Data for analysis below:

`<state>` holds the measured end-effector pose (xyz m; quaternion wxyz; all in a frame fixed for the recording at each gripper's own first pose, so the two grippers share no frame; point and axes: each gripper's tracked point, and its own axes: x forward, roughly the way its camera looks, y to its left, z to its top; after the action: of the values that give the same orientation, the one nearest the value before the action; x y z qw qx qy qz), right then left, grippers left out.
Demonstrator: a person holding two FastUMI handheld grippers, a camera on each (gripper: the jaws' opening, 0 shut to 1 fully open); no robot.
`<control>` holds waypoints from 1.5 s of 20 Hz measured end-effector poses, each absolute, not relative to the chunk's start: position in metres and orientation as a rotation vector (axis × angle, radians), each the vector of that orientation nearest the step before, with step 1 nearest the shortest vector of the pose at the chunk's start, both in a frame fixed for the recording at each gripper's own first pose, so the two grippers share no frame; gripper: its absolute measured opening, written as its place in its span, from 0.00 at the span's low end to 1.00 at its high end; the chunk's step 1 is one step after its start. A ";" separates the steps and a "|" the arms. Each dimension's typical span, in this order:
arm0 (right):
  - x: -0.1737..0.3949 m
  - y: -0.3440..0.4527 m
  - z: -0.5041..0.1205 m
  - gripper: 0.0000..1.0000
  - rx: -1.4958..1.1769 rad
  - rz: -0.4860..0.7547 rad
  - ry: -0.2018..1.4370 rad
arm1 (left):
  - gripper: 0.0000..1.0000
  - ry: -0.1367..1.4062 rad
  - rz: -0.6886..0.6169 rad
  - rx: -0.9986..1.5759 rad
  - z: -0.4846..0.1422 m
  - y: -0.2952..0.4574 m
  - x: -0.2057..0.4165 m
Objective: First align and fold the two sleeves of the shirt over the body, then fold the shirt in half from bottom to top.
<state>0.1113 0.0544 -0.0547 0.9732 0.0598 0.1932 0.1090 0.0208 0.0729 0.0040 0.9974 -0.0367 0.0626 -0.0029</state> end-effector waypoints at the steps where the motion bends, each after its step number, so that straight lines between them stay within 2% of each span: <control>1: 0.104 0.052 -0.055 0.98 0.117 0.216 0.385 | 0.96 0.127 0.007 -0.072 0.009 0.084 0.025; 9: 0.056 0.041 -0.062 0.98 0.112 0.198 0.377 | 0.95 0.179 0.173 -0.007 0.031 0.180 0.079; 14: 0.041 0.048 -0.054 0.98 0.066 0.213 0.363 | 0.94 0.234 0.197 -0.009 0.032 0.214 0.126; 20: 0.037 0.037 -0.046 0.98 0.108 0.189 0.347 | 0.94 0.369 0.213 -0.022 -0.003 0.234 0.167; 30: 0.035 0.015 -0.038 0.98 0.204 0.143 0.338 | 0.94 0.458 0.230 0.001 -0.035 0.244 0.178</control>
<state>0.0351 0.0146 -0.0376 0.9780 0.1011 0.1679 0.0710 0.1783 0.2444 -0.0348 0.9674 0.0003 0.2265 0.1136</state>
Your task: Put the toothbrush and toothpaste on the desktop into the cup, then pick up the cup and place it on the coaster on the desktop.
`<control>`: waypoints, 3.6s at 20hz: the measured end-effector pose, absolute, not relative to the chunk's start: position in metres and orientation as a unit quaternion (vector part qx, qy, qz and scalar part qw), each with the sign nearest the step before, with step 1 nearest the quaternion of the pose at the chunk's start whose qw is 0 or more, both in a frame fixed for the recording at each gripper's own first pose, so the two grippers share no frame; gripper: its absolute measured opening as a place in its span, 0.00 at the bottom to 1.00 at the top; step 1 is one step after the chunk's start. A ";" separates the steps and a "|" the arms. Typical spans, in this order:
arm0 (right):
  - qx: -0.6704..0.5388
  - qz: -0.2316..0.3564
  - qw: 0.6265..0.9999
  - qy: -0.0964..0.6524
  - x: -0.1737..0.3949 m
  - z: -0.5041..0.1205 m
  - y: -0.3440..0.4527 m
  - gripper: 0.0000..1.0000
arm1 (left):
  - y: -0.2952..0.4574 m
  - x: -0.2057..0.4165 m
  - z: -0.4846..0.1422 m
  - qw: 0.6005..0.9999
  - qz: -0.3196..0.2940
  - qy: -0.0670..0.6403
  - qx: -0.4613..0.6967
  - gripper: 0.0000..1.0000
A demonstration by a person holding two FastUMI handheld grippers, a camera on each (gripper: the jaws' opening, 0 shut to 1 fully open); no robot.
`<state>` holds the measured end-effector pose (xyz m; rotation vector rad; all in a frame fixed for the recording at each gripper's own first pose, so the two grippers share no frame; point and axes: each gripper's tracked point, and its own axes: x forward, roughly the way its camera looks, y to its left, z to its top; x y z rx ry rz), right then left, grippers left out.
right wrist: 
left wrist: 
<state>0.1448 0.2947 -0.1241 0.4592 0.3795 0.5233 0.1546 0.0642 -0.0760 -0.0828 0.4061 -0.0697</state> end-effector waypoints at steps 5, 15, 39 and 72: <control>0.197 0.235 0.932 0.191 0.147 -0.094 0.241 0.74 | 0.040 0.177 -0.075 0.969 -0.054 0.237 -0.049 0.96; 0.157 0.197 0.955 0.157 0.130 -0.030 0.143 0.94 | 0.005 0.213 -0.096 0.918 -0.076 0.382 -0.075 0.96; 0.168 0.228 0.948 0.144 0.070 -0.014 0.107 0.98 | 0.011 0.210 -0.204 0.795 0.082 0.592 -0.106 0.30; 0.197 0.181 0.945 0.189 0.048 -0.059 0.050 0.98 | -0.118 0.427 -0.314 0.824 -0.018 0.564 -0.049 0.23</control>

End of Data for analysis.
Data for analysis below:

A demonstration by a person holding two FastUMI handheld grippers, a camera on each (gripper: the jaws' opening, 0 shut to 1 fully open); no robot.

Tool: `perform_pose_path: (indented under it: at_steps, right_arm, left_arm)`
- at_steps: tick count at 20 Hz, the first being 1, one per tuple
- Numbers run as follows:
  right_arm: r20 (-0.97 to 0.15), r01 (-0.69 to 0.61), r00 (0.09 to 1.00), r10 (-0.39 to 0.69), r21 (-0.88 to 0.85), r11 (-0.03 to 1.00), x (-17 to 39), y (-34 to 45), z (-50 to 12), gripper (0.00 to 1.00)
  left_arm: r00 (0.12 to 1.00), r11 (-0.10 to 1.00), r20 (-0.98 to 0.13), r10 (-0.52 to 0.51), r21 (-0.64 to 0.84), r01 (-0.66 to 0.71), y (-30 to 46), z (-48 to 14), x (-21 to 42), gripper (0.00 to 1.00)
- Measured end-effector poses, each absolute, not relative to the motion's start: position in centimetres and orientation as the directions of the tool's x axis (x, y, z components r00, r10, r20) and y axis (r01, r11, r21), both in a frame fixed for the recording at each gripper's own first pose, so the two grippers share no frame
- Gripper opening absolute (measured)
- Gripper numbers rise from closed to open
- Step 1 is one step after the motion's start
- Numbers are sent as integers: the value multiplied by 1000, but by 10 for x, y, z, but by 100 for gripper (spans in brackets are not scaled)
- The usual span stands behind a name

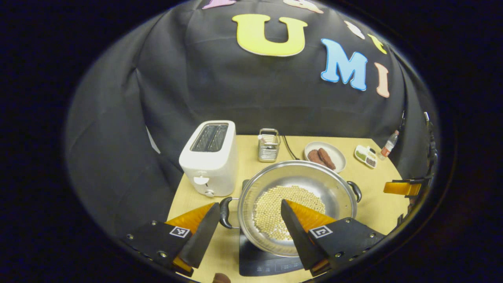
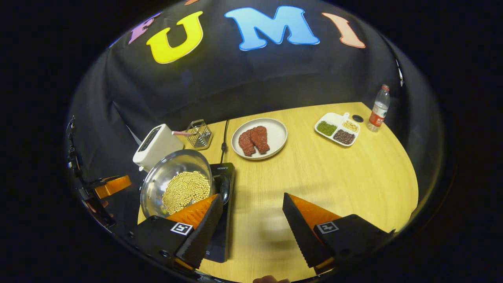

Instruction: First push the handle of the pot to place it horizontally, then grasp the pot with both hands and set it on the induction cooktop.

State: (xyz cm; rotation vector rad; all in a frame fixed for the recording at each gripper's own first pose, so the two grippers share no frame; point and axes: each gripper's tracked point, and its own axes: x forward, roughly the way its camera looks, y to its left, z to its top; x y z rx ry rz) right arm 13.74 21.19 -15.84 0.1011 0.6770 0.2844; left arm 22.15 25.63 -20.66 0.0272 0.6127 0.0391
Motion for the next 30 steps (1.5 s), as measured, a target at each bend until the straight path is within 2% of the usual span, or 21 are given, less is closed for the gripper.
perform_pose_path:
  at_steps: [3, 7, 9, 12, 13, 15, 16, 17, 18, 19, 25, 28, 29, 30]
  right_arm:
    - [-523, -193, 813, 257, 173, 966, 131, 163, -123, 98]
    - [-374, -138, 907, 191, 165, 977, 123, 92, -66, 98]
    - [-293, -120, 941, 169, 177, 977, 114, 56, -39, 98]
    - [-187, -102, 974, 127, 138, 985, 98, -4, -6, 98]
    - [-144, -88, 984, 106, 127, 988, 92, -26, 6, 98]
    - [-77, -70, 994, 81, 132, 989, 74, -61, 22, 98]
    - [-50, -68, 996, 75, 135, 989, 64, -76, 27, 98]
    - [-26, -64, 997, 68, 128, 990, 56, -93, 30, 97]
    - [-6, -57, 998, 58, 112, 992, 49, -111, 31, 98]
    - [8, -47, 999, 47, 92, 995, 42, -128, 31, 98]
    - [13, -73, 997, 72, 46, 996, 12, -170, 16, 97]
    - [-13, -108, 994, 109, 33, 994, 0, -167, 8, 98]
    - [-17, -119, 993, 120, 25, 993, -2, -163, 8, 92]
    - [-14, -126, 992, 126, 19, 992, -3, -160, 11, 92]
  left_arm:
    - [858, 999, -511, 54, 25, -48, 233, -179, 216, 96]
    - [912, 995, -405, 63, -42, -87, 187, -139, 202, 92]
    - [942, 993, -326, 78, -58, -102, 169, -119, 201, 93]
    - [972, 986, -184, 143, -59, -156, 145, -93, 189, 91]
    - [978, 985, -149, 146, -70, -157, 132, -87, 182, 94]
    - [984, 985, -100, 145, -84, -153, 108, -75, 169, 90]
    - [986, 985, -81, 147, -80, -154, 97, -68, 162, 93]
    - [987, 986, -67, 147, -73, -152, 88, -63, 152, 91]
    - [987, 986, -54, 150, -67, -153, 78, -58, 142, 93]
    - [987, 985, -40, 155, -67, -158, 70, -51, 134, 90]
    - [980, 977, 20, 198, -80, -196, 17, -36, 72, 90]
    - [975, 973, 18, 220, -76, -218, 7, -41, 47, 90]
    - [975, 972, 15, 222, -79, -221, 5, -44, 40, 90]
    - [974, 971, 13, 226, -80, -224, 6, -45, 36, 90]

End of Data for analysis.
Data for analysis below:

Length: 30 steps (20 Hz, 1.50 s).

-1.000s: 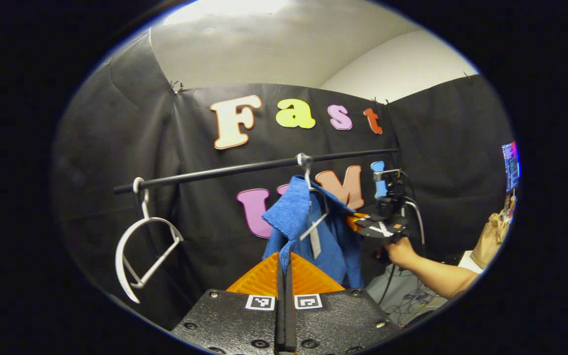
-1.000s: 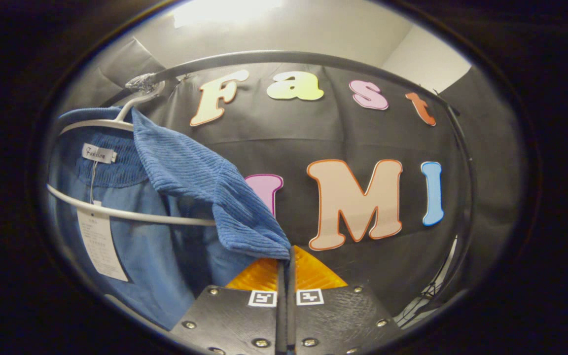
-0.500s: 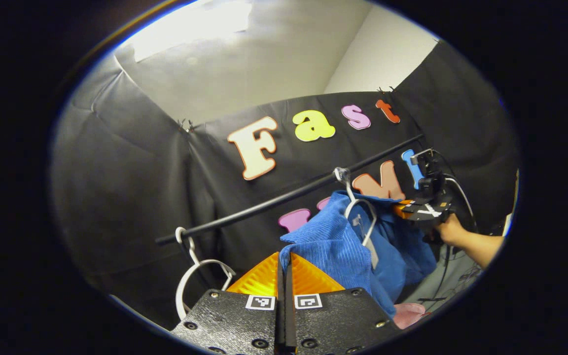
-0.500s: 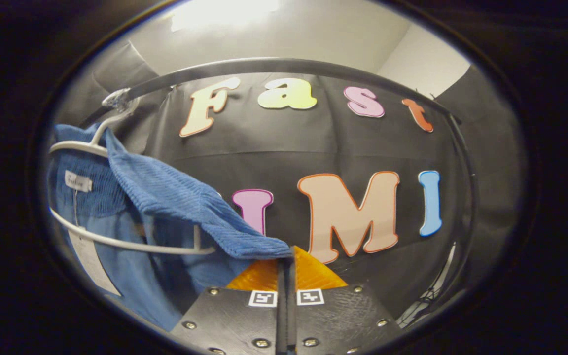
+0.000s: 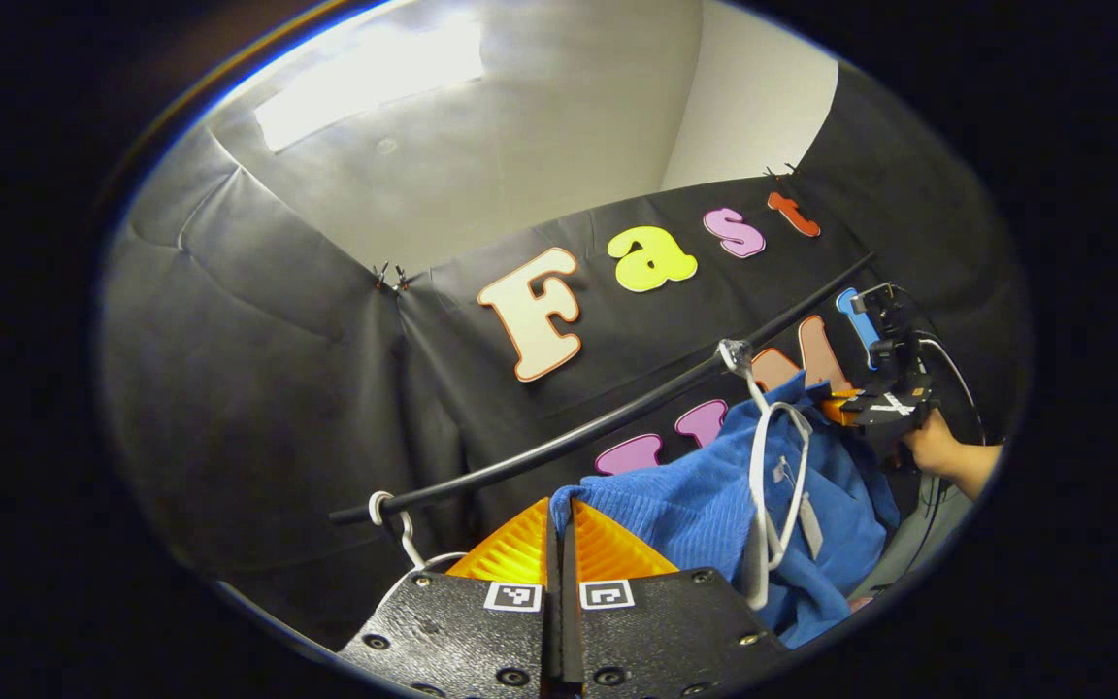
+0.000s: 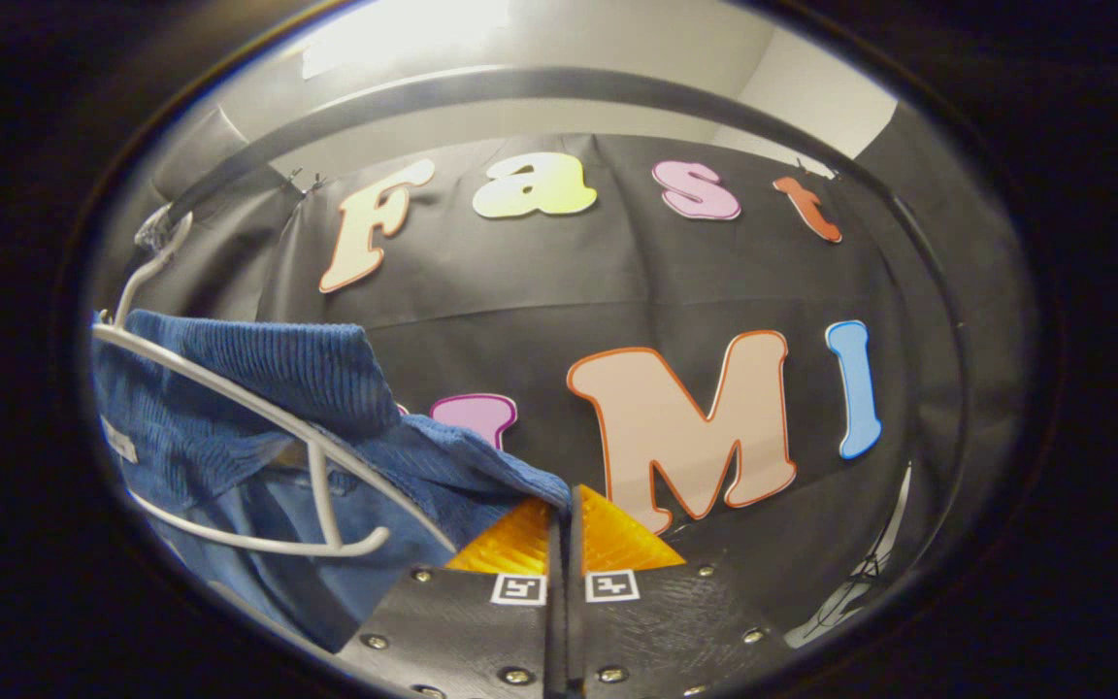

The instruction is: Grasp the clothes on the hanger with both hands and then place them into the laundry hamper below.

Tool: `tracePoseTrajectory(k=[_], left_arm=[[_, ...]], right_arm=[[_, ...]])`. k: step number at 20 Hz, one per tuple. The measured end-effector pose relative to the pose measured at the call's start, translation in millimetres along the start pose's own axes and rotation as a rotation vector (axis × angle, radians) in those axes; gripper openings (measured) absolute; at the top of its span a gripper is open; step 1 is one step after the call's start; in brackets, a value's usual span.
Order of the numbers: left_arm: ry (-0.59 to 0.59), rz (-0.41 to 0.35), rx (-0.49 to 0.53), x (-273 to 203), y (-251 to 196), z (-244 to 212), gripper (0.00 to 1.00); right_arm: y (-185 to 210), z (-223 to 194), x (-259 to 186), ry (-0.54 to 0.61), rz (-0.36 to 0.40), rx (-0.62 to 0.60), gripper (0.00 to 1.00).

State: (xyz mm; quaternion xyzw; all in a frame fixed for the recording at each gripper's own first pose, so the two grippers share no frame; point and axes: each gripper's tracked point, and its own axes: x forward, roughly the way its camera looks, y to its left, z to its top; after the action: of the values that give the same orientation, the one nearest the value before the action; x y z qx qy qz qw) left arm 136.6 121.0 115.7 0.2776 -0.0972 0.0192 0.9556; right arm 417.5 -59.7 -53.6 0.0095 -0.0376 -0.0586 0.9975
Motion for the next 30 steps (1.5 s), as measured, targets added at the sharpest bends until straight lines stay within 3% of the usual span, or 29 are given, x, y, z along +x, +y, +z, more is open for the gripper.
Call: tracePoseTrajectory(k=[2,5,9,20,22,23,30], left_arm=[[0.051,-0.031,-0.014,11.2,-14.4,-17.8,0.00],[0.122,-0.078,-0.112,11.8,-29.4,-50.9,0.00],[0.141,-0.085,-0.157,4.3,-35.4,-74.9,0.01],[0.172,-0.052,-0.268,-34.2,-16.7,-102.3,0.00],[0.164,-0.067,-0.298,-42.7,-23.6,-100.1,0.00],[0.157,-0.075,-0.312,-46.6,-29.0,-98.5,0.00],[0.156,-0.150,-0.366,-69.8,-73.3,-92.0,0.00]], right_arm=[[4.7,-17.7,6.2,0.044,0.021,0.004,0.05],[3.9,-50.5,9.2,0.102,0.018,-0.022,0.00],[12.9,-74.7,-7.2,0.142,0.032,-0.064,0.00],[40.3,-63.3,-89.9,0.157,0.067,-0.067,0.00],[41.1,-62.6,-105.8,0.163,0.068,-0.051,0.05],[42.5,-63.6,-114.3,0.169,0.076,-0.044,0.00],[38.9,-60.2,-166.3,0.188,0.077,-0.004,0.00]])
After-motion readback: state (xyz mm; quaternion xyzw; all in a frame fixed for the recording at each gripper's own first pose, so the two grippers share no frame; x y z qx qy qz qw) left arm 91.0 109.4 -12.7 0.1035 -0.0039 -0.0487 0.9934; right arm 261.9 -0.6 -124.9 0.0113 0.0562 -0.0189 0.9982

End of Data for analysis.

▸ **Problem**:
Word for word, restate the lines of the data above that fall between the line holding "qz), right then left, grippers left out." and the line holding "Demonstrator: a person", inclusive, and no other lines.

▸ **Expected answer**:
`<state>` holds the measured end-effector pose (xyz m; quaternion wxyz; all in a frame fixed for the recording at each gripper's own first pose, so the two grippers share no frame; point and axes: each gripper's tracked point, and its own axes: x forward, roughly the way its camera looks, y to its left, z to its top; after the action: of the values that give the same orientation, the one nearest the value before the action; x y z qw qx qy qz), right then left, grippers left out.
Demonstrator: a person holding two FastUMI handheld grippers, a camera on each (gripper: the jaws' opening, 0 shut to 1 fully open); no robot.

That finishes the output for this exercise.